BRIEF
For this exercise, return only the lines in the records below from the one holding "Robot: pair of" through the one holding "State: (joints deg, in", including both, exactly as they appear and without pictures.

RECORDS SUPPLIED
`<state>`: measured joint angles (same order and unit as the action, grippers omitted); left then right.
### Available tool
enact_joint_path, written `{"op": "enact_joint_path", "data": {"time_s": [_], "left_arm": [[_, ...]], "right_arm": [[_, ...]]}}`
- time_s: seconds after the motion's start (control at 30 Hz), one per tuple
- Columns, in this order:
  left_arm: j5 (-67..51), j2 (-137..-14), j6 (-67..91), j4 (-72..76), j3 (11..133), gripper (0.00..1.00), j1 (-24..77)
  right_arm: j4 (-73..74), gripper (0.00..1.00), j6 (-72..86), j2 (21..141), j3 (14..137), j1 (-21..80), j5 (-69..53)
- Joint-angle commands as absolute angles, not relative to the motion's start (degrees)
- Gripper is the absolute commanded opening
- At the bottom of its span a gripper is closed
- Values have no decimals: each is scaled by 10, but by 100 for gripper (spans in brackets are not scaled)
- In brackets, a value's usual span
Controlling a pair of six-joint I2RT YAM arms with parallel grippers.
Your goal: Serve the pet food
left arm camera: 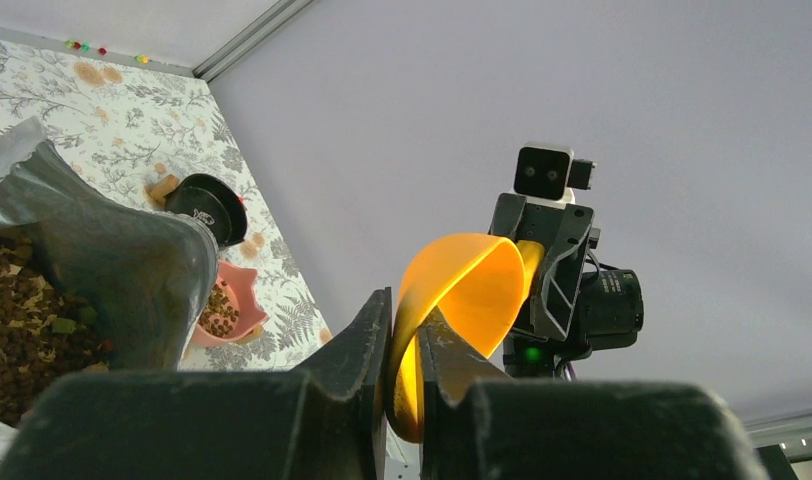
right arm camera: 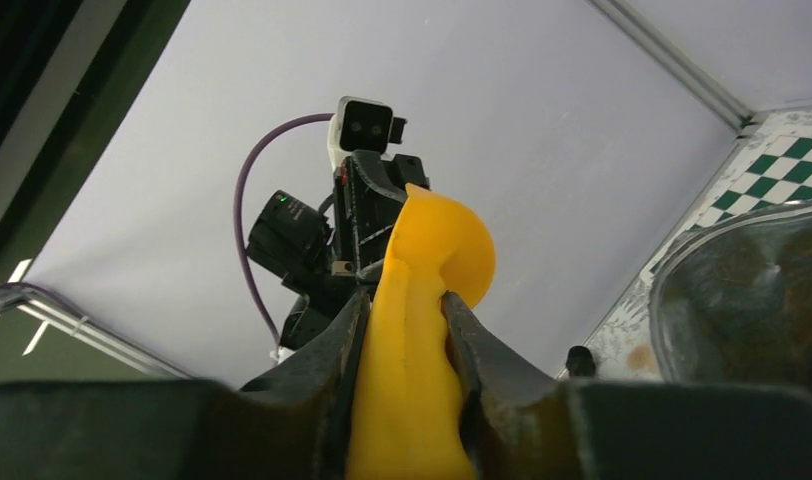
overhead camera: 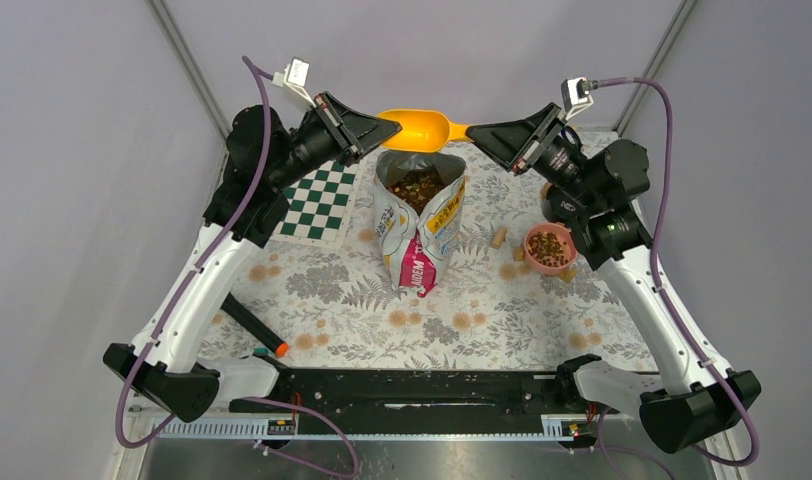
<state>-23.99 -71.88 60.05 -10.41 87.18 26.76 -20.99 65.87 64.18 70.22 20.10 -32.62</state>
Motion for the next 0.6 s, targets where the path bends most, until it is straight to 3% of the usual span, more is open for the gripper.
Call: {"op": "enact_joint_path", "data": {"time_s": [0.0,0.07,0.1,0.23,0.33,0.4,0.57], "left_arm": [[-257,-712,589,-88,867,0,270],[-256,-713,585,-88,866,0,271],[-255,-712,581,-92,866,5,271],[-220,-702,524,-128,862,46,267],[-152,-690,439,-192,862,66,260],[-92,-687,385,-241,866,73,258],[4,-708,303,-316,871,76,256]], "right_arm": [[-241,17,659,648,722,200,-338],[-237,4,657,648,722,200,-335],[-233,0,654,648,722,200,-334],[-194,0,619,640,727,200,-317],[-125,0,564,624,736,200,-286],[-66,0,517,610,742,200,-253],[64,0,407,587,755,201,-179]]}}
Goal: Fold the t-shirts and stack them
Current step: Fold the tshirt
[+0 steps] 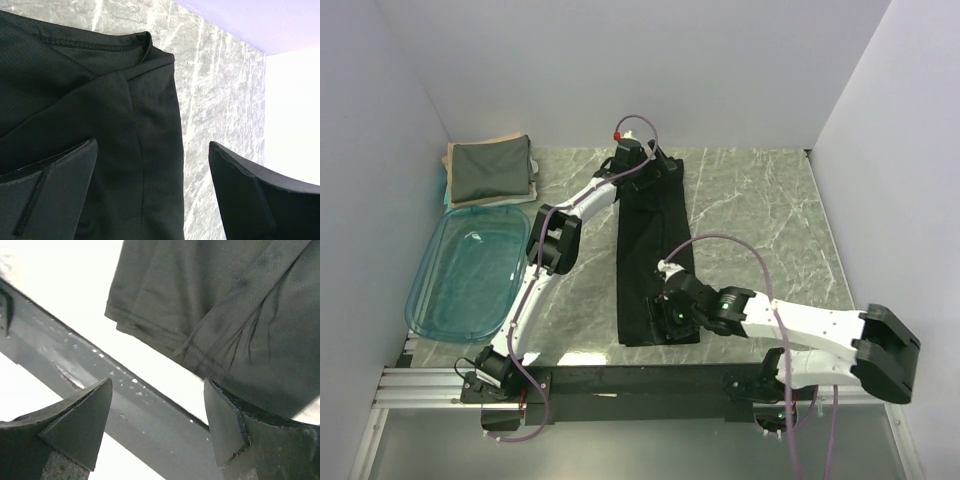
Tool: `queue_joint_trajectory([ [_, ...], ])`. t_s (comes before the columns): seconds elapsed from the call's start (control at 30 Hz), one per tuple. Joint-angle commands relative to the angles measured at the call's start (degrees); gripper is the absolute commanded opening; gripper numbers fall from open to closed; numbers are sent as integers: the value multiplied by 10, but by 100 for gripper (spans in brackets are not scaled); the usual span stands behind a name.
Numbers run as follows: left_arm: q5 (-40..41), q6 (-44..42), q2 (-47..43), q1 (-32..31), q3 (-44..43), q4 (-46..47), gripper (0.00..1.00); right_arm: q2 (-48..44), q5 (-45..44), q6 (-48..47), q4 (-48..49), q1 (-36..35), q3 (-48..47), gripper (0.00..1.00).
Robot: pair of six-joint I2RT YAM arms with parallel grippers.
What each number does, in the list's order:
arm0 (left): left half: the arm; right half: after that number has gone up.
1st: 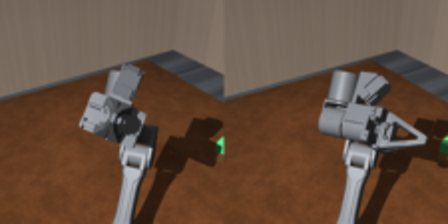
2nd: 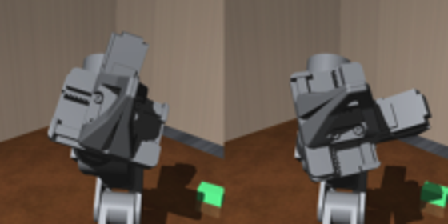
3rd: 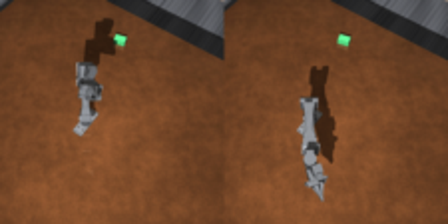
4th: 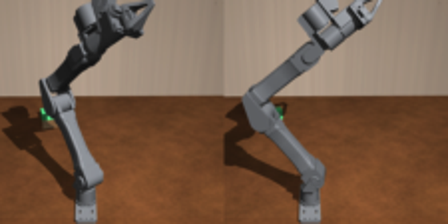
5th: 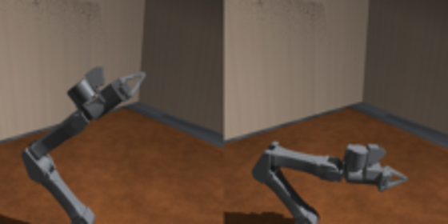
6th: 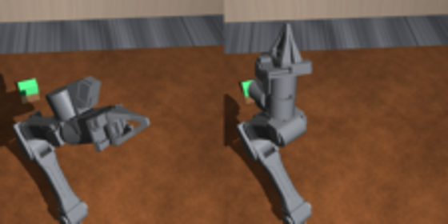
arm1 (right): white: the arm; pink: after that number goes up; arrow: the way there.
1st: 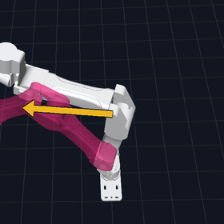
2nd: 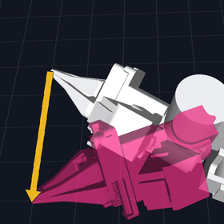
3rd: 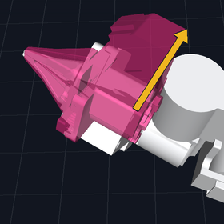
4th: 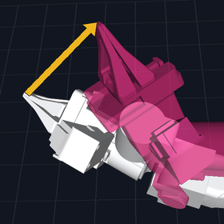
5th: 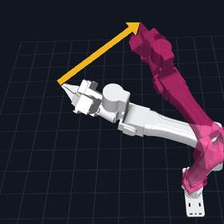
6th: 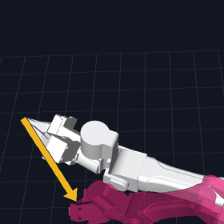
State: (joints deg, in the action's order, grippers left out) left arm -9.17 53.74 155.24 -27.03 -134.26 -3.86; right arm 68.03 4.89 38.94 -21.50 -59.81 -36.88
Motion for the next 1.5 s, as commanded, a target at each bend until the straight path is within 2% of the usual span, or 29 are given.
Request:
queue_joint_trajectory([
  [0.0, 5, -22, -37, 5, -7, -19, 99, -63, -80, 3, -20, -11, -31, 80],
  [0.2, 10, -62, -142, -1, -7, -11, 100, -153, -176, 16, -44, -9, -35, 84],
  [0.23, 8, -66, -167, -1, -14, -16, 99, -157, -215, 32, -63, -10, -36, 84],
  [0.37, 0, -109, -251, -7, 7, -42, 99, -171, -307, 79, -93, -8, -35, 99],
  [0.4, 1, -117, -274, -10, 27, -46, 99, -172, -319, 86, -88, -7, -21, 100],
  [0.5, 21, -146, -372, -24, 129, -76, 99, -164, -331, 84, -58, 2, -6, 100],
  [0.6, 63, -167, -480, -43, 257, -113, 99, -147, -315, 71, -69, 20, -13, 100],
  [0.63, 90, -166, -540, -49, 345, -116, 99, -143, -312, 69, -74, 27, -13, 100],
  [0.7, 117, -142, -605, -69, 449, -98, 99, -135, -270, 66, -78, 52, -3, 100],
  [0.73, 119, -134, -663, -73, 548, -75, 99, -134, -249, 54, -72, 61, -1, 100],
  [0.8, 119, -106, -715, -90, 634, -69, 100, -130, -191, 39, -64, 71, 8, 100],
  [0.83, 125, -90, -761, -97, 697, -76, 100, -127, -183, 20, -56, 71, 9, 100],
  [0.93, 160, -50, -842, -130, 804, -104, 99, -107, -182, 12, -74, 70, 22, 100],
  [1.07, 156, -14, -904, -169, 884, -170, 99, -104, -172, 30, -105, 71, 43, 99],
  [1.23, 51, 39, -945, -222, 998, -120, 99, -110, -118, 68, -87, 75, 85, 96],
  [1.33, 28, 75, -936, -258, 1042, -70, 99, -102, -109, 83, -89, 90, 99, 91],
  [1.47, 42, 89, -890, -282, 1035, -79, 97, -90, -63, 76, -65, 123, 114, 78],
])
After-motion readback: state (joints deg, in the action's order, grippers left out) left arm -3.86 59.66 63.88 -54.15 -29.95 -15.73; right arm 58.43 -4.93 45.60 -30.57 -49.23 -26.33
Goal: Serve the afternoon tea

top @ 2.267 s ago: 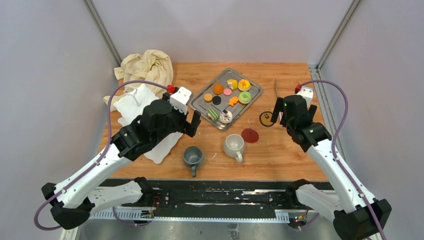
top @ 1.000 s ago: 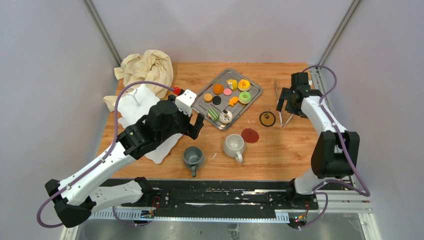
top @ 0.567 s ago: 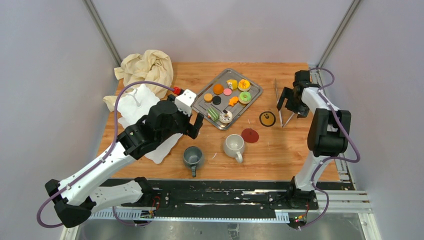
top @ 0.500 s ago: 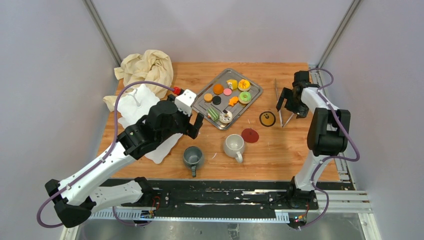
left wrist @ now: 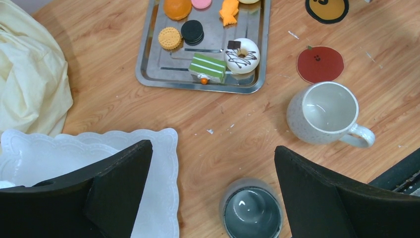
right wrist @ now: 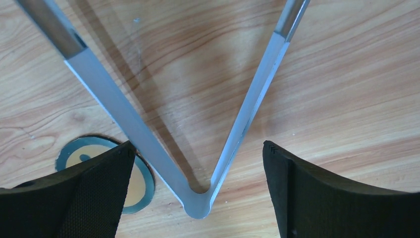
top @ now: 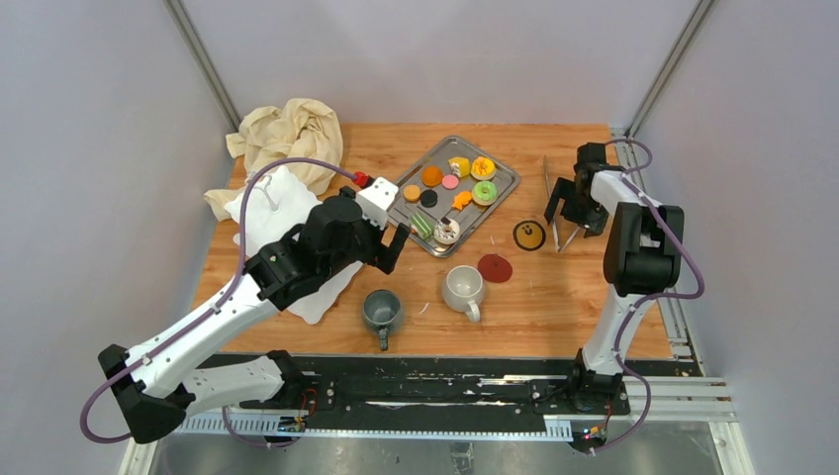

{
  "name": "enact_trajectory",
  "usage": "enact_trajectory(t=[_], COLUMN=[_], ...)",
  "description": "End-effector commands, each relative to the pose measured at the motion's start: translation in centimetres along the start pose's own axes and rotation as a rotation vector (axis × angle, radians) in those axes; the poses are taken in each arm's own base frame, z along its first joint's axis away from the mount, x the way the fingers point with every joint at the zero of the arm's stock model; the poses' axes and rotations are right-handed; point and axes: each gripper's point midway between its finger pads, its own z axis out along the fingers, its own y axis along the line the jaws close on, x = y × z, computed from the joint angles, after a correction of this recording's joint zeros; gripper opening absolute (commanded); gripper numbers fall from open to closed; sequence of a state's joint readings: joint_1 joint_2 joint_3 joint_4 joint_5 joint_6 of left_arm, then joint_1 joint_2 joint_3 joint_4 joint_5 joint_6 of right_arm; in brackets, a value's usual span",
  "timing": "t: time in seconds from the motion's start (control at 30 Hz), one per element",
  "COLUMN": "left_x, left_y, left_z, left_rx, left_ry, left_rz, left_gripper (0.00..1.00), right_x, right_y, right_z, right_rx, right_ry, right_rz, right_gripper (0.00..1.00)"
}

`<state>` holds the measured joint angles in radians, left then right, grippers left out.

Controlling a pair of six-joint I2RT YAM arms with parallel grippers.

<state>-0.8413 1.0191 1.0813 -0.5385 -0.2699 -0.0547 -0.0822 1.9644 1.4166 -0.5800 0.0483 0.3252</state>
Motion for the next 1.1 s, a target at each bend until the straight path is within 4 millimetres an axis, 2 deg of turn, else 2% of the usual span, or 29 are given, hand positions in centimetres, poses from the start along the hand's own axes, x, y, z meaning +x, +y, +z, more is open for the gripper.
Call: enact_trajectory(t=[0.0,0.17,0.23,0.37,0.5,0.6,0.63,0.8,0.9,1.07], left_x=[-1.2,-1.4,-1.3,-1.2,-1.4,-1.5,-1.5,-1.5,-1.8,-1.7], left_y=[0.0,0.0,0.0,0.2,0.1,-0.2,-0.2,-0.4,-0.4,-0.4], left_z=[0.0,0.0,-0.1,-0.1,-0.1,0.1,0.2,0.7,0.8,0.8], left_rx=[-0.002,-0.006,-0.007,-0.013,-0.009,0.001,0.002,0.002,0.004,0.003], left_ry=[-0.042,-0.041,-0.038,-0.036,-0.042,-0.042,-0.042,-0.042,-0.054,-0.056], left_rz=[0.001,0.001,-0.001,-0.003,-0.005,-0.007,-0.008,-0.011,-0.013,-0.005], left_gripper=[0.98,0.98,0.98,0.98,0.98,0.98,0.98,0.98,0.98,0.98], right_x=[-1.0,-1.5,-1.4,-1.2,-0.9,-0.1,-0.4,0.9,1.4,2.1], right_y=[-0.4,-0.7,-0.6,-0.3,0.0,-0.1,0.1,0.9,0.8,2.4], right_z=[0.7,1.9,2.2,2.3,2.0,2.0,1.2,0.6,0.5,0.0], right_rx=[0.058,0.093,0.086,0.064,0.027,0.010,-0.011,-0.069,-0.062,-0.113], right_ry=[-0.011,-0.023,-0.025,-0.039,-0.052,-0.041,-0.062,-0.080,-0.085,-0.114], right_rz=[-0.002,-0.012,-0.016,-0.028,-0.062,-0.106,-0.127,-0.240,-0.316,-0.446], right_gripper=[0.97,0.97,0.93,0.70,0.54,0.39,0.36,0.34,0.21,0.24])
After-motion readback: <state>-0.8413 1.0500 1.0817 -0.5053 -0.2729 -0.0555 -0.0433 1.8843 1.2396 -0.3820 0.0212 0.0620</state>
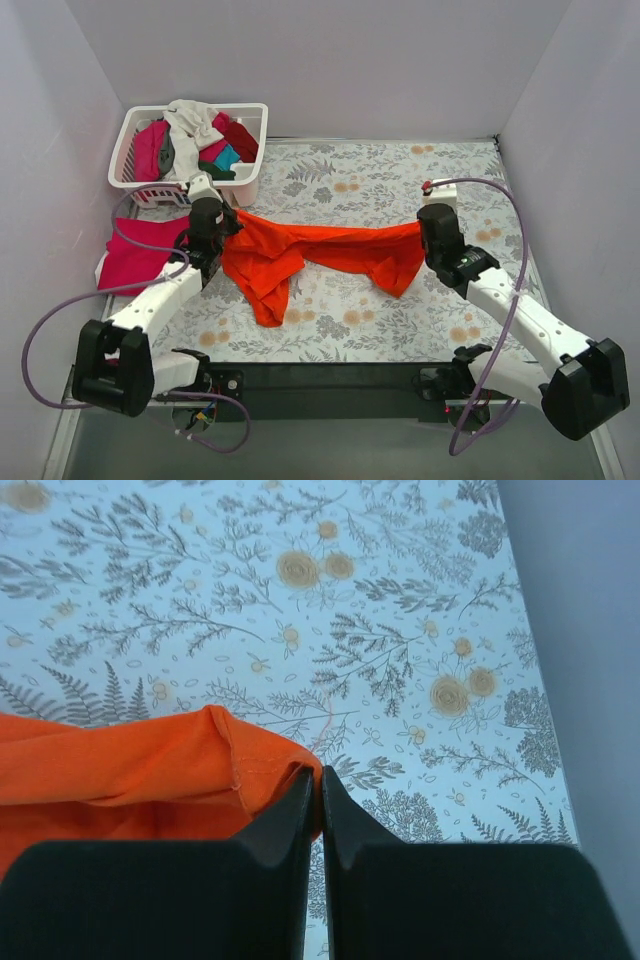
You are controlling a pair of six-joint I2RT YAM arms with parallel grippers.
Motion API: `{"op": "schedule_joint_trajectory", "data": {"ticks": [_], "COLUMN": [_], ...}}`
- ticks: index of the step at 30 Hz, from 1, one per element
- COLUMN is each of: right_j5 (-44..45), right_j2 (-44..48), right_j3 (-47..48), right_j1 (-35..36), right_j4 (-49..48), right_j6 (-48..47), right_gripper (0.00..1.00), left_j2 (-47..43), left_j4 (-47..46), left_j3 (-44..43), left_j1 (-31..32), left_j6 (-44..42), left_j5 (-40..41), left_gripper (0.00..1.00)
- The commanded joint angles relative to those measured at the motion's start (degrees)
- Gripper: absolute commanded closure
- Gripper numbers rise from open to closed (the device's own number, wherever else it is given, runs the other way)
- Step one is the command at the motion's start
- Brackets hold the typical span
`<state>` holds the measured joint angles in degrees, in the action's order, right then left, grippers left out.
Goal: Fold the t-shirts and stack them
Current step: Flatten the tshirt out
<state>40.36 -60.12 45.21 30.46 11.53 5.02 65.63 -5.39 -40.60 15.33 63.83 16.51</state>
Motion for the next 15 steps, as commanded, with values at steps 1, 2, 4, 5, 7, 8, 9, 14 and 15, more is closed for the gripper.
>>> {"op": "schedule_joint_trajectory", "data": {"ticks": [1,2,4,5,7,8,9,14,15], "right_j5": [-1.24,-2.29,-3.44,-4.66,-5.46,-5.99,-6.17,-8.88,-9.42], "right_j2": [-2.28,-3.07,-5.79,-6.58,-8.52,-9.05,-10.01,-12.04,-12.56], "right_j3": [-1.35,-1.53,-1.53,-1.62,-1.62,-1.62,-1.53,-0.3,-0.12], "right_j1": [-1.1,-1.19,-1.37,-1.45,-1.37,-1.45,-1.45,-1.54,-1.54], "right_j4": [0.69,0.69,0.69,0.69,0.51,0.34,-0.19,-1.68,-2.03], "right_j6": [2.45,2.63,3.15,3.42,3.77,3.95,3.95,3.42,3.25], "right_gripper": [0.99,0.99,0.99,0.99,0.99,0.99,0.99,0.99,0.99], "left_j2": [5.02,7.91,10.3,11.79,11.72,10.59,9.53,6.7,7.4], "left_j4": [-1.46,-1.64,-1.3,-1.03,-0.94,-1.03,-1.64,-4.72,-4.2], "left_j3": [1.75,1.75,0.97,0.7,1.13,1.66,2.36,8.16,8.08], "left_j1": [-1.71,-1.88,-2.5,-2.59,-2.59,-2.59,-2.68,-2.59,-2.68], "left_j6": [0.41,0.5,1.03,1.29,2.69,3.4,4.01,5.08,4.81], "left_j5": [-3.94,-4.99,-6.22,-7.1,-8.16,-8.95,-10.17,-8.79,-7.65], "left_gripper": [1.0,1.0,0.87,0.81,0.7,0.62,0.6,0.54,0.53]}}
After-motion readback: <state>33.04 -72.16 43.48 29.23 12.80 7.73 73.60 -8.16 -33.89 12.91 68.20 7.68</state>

OUTPUT OF THE EXERCISE
Robot: pair of six-joint I2RT YAM arms with parallel grippers.
What each number does, in the list's order:
arm0 (left): left half: the arm; right half: after that number has gone up.
1st: 
2nd: 
3rd: 
4th: 
5th: 
6th: 
arm1 (right): white: the arm; pink: after that number goes up; arrow: the way there.
1st: 
2nd: 
3rd: 
4th: 
5th: 
6th: 
State: (joints deg, in the action's order, grippers left out) left arm -9.17 53.74 155.24 -27.03 -134.26 -3.86; right arm 68.03 4.89 38.94 -21.50 -59.81 -36.88

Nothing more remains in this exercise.